In addition to increasing with average illumination intensity, the fusion frequency also increases with the extent of modulation (the maximal relative decrease in light intensity presented); for each frequency and average illumination, there is a characteristic modulation threshold, below which the flicker cannot be detected, and for each modulation depth and average illumination, there is a characteristic frequency threshold. These values vary with the wavelength of illumination, because of the wavelength dependence of photoreceptor sensitivity, and they vary with the position of the illumination within the retina, because of the concentration of cones in central regions including the fovea and the macula, and the dominance of rods in the peripheral regions of the retina.

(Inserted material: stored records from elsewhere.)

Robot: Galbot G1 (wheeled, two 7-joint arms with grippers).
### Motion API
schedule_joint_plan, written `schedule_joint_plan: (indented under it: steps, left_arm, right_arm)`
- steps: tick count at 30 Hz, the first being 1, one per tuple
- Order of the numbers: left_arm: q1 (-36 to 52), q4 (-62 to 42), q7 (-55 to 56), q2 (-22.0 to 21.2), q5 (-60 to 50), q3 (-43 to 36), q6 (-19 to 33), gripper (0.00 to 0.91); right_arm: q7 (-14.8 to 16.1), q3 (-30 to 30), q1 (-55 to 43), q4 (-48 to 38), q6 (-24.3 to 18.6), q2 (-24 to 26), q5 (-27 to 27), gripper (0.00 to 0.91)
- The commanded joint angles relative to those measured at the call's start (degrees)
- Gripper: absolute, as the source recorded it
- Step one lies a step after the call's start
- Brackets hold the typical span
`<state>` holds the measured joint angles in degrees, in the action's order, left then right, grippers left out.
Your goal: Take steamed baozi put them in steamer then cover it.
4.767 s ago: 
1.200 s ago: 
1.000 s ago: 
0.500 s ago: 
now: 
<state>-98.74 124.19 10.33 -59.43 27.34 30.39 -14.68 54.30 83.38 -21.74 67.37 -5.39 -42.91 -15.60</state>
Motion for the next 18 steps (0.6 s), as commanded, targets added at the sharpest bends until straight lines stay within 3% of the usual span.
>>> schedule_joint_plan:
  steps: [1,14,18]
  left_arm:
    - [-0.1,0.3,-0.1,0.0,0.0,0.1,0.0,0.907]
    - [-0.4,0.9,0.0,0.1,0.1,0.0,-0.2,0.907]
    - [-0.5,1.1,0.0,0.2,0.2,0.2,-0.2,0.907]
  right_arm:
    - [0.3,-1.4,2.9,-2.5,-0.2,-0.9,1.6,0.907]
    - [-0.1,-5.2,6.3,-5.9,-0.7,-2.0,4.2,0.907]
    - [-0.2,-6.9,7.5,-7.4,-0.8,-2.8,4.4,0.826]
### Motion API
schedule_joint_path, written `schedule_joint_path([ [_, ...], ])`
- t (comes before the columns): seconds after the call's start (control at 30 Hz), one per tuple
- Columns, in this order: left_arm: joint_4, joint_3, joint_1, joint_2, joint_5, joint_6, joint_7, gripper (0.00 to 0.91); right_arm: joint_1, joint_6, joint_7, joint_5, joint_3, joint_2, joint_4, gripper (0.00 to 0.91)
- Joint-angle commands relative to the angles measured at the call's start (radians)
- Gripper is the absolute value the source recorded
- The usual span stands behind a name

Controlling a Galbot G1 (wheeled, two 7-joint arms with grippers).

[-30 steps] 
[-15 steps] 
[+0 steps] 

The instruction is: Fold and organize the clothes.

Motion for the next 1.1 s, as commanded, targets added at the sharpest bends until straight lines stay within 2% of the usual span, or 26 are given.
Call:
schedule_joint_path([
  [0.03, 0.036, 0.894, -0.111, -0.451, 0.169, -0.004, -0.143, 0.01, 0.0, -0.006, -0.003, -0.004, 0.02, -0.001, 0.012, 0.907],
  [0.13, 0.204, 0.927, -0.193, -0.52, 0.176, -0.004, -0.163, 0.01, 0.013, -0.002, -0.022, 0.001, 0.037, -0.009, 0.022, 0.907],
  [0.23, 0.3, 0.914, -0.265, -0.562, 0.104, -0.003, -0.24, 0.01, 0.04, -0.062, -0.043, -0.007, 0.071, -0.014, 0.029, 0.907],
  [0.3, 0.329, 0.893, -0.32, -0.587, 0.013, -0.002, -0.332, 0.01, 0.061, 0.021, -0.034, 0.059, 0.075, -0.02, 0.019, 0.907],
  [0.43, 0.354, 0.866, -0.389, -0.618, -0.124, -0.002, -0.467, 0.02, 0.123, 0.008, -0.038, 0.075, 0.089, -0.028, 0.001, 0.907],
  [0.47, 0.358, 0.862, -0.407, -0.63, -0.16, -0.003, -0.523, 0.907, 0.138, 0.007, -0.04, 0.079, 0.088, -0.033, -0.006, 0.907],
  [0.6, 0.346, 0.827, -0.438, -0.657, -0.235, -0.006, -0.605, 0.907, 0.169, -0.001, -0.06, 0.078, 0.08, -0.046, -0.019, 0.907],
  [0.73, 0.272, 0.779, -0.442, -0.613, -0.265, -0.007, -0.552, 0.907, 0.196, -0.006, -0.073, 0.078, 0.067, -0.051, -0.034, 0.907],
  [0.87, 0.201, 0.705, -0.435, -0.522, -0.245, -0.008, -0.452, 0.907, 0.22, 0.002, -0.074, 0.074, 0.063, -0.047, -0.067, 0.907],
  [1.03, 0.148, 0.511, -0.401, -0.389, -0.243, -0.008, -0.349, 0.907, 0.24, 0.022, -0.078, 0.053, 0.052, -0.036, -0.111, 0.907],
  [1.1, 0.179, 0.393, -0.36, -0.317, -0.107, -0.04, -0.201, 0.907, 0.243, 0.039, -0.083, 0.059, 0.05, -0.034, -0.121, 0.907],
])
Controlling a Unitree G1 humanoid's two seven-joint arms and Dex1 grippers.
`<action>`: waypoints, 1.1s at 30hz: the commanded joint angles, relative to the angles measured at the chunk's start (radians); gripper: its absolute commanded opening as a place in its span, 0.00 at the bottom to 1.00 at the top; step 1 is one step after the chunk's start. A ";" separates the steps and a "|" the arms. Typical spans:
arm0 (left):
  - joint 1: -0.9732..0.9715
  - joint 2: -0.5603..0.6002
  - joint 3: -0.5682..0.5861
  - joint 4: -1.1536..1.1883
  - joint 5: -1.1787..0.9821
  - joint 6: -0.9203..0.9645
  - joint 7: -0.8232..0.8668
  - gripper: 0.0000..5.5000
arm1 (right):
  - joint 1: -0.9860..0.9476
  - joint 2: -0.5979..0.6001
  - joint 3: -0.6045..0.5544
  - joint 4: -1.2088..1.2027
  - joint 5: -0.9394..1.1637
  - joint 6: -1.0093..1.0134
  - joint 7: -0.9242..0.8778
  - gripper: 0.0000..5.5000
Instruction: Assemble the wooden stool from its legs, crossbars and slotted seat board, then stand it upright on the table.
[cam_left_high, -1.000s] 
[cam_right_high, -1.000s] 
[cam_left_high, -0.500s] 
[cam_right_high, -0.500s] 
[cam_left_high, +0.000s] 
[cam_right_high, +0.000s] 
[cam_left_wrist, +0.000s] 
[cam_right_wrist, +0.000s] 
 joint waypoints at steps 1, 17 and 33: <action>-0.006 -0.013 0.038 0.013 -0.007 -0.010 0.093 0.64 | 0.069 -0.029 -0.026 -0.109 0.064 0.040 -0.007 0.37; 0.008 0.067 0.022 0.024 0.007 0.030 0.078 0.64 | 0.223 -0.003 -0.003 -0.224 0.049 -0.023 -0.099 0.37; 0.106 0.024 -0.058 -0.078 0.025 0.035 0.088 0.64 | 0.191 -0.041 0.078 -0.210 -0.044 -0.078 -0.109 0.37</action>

== Technological considerations ==

===Display frame rate===
Flicker fusion is important in all technologies for showing moving images, nearly all of which depend on showing a rapid succession of static images (e.g. the frames in a cinema film, TV show, or a digital video file). If the frame rate falls below the flicker fusion threshold for the given viewing conditions, flicker will be apparent to the observer, and movements of objects on the film will appear jerky. For the purposes of displaying moving images, the human flicker fusion threshold is usually taken between 48 and 60 Hz, though in certain cases it can be higher by an order of magnitude. In practice, movies since the silent era are recorded at either 16 or 24 frames per second and projected by repeating each frame three or two times (respectively) for a flicker of 48 Hz. A television picture typically originates at 50 or 60 frames or interlaced fields per second.

The flicker fusion threshold does not prevent indirect detection of a high frame rate, such as the phantom array effect and wagon-wheel effect, as human-visible side effects of a finite frame rate were still seen on displays refreshing as fast as 480 Hz.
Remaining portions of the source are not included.